Thanks to the sluggish rate of wages growth as well as the cooling housing market, most experts believe rates won’t rise until some time next year.
While the Australian job market is improving, an increase in the participation rate has kept the unemployment steady at close to 5.6 per cent.
In a statement issued following the RBA’s decision, governor Philip Lowe said the interest rate was kept on hold as the global economy had strengthened over the past year.
“A number of advanced economies are growing at an above-trend rate and unemployment rates are low,” Mr Lowe said.
“The Chinese economy continues to grow solidly, with the authorities paying increased attention to the risks in the financial sector and the sustainability of growth.
“Globally, inflation remains low, although it has increased in some economies and further increases are expected given the tight labour markets. As conditions have improved in the global economy, a number of central banks have withdrawn some monetary stimulus and further steps in this direction are expected.”
Mr Lowe said the prices of a number of Australia’s commodity exports had fallen recently, but remained within the ranges seen over the past year or so.
He said Australia’s terms of trade were expected to decline over the next few years, although they remain at a relatively high level.
CoreLogic head of research Tim Lawless said housing market conditions were likely to be moving further down the RBA’s list of priorities, considering the market was showing every sign of moving through a soft landing, with the pace of value decline easing over recent months.
“The controlled slowdown in the housing sector is likely to be a welcome outcome from the RBA, who are more likely to be focusing on labour markets, where the rate of unemployment, although lower than a year ago, crept higher, from 5.4 per cent to 5.5 per cent in February,” he said.

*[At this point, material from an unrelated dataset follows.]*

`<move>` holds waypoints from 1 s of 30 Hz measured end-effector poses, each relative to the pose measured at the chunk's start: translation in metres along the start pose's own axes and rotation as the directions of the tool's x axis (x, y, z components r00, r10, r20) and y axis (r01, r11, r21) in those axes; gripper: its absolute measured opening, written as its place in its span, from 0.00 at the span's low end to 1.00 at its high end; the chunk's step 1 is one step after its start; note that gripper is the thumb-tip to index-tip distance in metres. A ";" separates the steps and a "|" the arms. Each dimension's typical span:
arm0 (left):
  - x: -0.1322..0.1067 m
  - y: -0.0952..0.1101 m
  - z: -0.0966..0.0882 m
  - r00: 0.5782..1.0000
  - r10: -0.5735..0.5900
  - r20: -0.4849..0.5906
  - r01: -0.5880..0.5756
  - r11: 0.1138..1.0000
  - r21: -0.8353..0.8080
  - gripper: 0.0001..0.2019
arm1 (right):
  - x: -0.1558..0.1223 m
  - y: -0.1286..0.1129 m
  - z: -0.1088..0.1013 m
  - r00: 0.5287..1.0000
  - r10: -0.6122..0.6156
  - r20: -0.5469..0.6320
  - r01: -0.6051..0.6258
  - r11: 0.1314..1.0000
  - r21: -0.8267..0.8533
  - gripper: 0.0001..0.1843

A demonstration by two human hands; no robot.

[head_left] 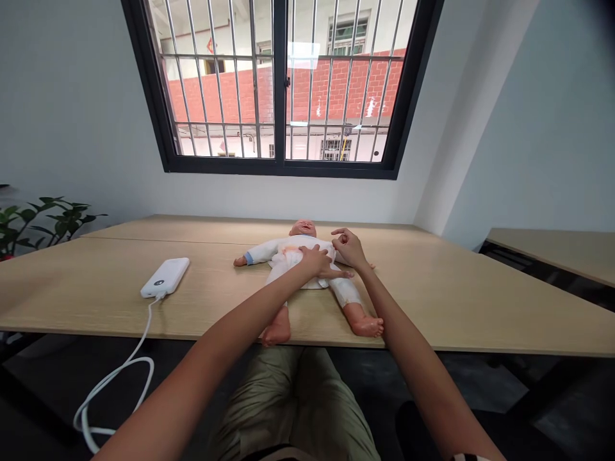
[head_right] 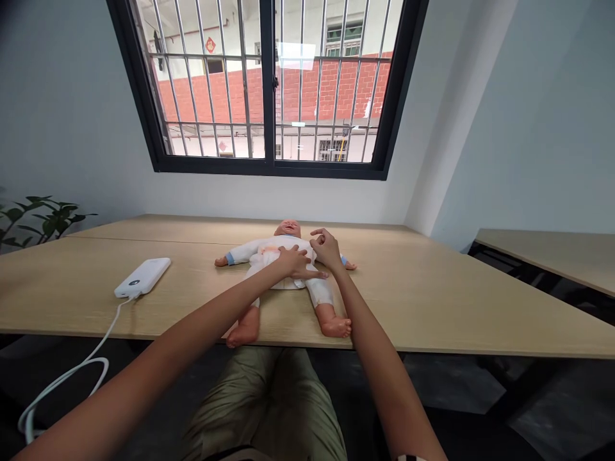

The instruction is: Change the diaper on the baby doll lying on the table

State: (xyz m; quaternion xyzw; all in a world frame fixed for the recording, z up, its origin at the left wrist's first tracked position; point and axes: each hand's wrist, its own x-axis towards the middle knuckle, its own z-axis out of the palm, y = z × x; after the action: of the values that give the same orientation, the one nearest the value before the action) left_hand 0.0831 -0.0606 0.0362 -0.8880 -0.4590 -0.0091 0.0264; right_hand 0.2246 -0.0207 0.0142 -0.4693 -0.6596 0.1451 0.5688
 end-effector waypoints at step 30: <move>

“With some slack in labour markets, wages growth remains close to record lows, which is keeping a lid on inflation and household consumption. National dwelling values were flat last month, however six of the eight capital cities saw dwelling values slip lower in March, albeit at a reduced rate of decline relative to other months.
“Despite the hold decision from the RBA, mortgage rates remain close to historic lows, particularly for owner occupiers who are paying down both their interest and principal.”

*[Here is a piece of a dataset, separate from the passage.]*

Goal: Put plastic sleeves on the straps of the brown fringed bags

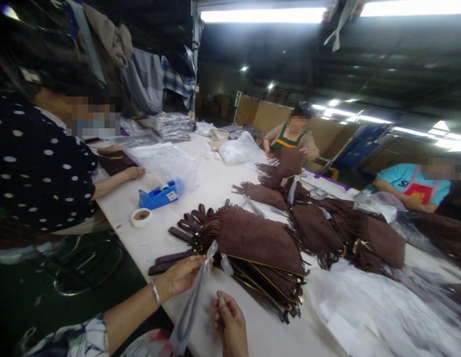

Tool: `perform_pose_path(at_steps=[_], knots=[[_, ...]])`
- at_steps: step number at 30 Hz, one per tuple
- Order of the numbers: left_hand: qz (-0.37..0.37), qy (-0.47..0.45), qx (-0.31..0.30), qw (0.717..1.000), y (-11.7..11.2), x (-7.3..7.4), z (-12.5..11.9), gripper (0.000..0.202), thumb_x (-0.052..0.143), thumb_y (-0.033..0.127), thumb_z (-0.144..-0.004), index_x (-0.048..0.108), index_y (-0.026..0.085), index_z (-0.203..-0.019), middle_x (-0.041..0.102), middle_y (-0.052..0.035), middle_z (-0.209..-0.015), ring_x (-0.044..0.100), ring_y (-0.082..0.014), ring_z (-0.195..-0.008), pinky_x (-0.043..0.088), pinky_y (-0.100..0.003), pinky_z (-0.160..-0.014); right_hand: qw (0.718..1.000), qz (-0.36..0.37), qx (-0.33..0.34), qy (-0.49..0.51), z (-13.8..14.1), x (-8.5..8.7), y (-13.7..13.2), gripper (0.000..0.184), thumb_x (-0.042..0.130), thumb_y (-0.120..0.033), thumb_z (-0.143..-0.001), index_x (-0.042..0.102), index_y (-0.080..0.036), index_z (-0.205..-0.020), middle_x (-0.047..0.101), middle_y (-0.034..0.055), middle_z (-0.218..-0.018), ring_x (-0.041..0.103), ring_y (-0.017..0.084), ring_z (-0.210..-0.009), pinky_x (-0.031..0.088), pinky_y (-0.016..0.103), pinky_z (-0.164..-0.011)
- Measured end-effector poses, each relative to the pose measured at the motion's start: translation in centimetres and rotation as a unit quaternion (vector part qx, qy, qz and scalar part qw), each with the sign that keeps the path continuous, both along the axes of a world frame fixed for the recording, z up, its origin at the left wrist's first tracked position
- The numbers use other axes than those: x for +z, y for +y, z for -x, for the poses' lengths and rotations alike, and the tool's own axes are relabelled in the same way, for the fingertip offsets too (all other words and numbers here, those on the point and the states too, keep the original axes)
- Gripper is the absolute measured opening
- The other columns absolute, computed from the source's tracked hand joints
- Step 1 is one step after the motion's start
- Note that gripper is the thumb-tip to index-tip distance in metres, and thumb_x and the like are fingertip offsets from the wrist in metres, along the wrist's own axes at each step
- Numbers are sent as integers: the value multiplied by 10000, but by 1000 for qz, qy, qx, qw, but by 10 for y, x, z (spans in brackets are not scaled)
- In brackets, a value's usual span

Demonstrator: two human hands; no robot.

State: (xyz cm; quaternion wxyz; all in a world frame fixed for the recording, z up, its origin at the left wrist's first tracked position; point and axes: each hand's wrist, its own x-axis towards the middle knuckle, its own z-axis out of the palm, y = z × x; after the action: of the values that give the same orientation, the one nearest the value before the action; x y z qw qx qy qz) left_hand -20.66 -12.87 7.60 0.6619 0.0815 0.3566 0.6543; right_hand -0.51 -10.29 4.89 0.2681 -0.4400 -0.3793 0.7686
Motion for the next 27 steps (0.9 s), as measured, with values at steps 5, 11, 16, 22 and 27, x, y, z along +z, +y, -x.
perform_pose_path(at_steps=[5, 11, 16, 22, 27], knots=[[-6, 126, 8, 992, -9, 16, -3, 406, 604, 534, -835, 638, 130, -857, 682, -83, -783, 631, -180, -718, 467, -280, -689, 996, -58, -35, -50, -12, 10, 14, 572, 846, -550, -502, 718, -168, -908, 679, 47, -751, 521, 100, -514, 410, 216, -457], [-7, 383, 8, 924, 9, 46, -10, 430, 664, 559, -747, 606, 134, -771, 661, -59, -695, 592, -174, -632, 415, -269, -605, 991, -105, -76, -35, -14, 32, 29, 588, 825, -588, -514, 696, -160, -896, 684, 51, -750, 527, 105, -515, 413, 219, -457], [-24, 346, -18, 938, 13, 56, -16, 327, 683, 460, -735, 591, 147, -732, 573, 7, -546, 482, -124, -486, 374, -241, -521, 988, -101, -116, -20, -9, 58, 40, 617, 773, -626, -596, 679, -147, -973, 714, 82, -825, 609, 131, -615, 471, 222, -535], [-76, 315, -170, 931, -27, 82, -8, 258, 633, 390, -819, 633, 133, -802, 639, -38, -571, 522, -123, -490, 382, -229, -531, 988, -37, -129, 73, 0, 94, 56, 676, 697, -653, -684, 618, -154, -1133, 708, 109, -1021, 684, 235, -875, 548, 331, -724], [-70, 296, -189, 934, -38, 79, -10, 381, 731, 453, -736, 671, 137, -942, 720, -120, -905, 666, -230, -826, 489, -321, -771, 979, -41, -174, 97, 19, 87, 61, 571, 783, -466, -674, 598, -210, -1150, 706, 39, -1020, 659, 169, -785, 484, 221, -539]])
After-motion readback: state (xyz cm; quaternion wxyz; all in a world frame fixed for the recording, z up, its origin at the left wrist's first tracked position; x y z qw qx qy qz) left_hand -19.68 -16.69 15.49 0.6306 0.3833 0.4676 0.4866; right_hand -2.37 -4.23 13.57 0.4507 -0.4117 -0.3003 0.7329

The US Federal Reserve raised interest rates by 0.25 per cent last month, and signalled more increases could be expected on the back of recent improvements in economic growth and unemployment numbers.

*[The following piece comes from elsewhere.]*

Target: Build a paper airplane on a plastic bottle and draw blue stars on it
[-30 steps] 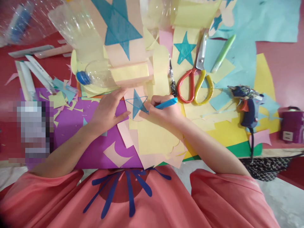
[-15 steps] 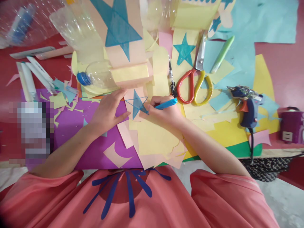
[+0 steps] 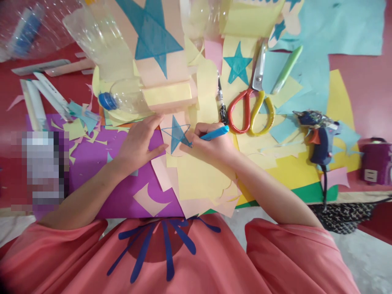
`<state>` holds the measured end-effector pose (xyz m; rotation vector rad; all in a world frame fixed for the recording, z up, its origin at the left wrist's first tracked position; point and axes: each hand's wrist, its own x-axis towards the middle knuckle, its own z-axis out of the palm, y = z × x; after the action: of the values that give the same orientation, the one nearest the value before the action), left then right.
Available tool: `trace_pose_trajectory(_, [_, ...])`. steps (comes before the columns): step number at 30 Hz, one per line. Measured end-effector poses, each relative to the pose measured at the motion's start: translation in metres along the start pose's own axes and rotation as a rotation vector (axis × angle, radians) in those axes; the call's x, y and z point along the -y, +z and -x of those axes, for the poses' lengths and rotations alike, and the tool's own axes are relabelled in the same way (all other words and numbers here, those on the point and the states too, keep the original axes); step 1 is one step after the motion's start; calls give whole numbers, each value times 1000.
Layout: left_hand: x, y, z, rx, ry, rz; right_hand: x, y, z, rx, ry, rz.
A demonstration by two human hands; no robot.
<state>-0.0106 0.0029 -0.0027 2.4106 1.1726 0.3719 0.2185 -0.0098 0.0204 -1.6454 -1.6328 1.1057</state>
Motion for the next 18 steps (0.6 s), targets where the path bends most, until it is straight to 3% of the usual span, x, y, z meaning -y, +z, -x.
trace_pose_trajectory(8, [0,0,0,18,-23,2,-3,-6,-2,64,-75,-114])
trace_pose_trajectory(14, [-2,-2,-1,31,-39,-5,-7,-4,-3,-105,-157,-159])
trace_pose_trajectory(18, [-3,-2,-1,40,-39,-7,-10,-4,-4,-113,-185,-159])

But in a report released last week, Commonwealth Bank senior economic analyst Belinda Allen said she didn’t expect to see a similar move in Australia any time soon.
“Wages data shows still feeble growth, especially in the private sector where the large bulk of workers earn their living,” Ms Allen said.
AAP has reported HSBC Australia chief economist Paul Bloxham as saying the RBA would not move rates until it was clear wages were growing fast enough to begin pushing up inflation.
“The RBA has, so far, proven to be very patient as it waits for signs that wage growth is set to pick up,” Mr Bloxham said in a research note.
“However, our view remains that the labour market will tighten further, that wage growth will lift and that underlying inflation will return to the lower edge of the RBA’s two to three per cent target band through 2018.”
HSBC predicts rates will rise in the fourth quarter of 2017/18.